Am Wochenende vom 4. auf den 5. Juli 2026 stellte sich die Jugendfeuerwehr Asperg einer besonderen Herausforderung: Im Rahmen eines 24-Stunden-Projekts erlebten die Jugendlichen hautnah, wie der Alltag auf einer Feuerwache einer Berufsfeuerwehr aussieht.
Leben auf der Wache
Neben spannenden Übungseinsätzen stand vor allem das gemeinsame Erleben im Mittelpunkt: gemeinsames Kochen und Essen – inklusive Einkauf der Lebensmittel –, das Zusammenleben auf engem Raum und der Teamgeist, der eine Feuerwache prägt. So bekamen die Jugendlichen einen realistischen Eindruck davon, was es bedeutet, eine 24-Stunden-Schicht im Einsatzdienst zu bestreiten.
13 Einsätze in 24 Stunden
Insgesamt mussten die jungen Einsatzkräfte zu 13 Übungseinsätzen ausrücken – rund um die Uhr, bei Tag und in der Nacht. Darunter waren unter anderem:
- Brandmeldealarm in der Goetheschule
- Ölspur
- Tierrettung auf dem Kleinaspergle
- Palettenbrand
- Mülleimerbrand
- Gefahrgutunfall
- Personenrettung – Tragehilfe aus unwegsamem Gelände am Trimm-Dich-Pfad im Osterholz
- Ertrinkungsunfall im städtischen Freibad
- Personensuche in den frühen Morgenstunden
Für die Einsätze standen der Jugendfeuerwehr ein MTW als Führungsfahrzeug, zwei HLF 20, die DLK sowie ein KEF zur Verfügung – so konnten realistische Einsatzszenarien mit dem passenden Fahrzeugkonzept nachgestellt werden.

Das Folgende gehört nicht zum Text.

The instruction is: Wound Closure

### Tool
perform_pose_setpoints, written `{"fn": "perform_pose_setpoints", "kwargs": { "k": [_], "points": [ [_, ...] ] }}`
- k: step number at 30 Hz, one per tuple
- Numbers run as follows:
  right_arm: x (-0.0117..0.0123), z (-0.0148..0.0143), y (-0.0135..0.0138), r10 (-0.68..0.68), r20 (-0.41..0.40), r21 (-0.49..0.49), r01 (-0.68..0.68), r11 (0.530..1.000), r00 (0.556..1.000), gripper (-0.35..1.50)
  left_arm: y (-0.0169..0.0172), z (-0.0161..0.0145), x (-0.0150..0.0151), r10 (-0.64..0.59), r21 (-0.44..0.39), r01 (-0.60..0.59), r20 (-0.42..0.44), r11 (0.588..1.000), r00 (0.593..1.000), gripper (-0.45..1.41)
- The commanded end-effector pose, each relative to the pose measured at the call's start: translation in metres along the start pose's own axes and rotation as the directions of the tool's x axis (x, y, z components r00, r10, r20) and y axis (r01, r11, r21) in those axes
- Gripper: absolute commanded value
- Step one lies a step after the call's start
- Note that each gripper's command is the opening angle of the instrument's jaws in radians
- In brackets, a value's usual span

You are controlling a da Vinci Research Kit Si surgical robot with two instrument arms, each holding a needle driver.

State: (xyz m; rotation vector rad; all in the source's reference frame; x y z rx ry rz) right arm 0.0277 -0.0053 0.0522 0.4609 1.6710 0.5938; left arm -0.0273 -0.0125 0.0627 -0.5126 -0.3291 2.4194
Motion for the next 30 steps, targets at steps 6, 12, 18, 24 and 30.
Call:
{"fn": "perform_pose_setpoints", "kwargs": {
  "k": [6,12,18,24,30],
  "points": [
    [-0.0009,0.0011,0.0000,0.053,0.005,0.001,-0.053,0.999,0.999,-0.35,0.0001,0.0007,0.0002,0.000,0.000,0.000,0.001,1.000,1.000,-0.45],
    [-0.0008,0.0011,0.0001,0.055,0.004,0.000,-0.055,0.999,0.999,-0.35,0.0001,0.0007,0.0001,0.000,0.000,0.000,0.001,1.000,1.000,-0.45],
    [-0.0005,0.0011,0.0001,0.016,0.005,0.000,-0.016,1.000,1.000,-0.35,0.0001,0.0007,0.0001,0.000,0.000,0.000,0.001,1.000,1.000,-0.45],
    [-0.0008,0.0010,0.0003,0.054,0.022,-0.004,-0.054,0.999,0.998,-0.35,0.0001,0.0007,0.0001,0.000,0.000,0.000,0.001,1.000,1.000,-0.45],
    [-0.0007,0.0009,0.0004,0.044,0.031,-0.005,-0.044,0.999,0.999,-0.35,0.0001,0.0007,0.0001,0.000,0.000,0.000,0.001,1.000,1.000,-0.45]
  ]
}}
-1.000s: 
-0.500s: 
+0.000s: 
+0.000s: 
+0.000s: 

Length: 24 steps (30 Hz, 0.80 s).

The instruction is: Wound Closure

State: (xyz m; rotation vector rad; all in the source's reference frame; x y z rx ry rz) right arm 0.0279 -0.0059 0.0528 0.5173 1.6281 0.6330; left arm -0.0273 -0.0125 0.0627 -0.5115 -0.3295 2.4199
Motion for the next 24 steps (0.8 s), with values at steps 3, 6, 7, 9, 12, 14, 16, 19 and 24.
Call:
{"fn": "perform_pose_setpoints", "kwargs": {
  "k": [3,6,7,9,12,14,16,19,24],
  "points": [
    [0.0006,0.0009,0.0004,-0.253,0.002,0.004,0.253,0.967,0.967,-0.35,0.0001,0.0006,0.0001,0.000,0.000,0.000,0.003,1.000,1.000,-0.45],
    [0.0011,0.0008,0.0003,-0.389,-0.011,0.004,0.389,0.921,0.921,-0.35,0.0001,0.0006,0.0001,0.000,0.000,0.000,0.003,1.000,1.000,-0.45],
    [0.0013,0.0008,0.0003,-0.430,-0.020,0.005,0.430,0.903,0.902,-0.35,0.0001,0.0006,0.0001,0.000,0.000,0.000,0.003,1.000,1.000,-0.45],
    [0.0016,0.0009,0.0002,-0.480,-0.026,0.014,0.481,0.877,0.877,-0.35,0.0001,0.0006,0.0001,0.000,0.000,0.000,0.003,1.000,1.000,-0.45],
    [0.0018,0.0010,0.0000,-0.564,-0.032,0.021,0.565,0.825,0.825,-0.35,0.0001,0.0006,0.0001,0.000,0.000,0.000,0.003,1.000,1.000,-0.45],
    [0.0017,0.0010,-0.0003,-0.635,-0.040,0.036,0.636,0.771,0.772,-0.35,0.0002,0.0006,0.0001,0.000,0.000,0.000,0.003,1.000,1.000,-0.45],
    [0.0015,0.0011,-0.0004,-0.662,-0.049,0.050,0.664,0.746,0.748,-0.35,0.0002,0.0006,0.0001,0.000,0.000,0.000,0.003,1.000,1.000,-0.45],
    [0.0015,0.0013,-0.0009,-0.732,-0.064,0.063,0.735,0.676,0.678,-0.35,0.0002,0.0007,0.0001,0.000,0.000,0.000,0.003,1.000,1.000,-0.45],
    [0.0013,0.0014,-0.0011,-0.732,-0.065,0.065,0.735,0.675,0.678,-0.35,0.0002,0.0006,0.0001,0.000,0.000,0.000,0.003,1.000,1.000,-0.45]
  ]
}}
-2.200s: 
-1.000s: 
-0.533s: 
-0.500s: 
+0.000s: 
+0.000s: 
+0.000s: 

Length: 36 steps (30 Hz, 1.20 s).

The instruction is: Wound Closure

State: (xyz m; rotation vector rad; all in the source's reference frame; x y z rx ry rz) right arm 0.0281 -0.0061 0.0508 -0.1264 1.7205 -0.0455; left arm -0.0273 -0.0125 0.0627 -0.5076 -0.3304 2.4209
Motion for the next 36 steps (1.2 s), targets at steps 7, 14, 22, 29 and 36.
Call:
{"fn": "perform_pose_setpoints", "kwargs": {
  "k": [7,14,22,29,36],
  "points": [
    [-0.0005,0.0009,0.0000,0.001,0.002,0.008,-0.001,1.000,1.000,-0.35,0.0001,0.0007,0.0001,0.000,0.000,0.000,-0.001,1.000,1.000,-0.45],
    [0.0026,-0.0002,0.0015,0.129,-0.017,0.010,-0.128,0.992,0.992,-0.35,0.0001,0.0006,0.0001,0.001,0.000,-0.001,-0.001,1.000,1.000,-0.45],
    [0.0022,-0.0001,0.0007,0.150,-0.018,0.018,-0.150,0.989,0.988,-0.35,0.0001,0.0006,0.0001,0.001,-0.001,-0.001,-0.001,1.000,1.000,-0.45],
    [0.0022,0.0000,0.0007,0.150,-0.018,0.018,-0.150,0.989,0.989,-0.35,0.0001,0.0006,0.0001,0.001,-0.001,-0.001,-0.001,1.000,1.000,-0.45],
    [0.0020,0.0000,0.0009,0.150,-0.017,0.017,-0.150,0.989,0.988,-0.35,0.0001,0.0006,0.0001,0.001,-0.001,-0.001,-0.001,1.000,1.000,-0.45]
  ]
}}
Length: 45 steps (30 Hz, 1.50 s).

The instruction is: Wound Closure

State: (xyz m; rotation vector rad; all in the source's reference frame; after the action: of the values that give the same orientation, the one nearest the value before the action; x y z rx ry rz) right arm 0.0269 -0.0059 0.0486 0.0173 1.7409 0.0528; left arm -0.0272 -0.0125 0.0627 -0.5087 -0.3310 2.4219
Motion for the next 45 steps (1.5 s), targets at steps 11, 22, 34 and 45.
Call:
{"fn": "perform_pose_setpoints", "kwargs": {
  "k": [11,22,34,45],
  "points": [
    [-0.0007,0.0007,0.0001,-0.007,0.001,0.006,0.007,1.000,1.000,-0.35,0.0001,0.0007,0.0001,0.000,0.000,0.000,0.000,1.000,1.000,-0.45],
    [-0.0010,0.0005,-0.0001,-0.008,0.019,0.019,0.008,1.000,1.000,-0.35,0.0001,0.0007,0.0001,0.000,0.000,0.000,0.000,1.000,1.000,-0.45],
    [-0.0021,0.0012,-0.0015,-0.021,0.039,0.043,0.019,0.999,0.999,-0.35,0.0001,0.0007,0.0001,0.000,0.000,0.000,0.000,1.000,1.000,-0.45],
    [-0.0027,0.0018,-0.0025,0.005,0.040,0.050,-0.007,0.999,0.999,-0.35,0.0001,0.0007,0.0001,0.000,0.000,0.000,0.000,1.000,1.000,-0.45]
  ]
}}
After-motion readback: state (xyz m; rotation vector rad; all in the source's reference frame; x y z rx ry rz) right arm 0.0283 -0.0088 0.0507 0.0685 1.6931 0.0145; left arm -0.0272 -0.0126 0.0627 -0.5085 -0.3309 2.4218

Vielfältige Herausforderungen
Die simulierten Einsätze deckten ein breites Spektrum ab: von technischer Hilfeleistung über Brandbekämpfung bis hin zu Rettungseinsätzen im Gelände und im Wasser. Auch nächtliche Alarmierungen fehlten nicht – schließlich gehört das Aufstehen mitten in der Nacht zum echten Wachalltag einfach dazu.
Danke an alle Beteiligten
Ein großes Dankeschön geht an das Team, das die Übungseinsätze mit viel Aufwand und Kreativität vorbereitet hat, sowie an die Maschinisten, die das Projekt tatkräftig unterstützt haben. Ohne dieses Engagement wäre ein so realistisches und lehrreiches 24-Stunden-Erlebnis nicht möglich gewesen.
Die Jugendfeuerwehr Asperg bedankt sich bei allen Beteiligten für ihren Einsatz und freut sich über den gelungenen Einblick in das Leben einer Berufsfeuerwache!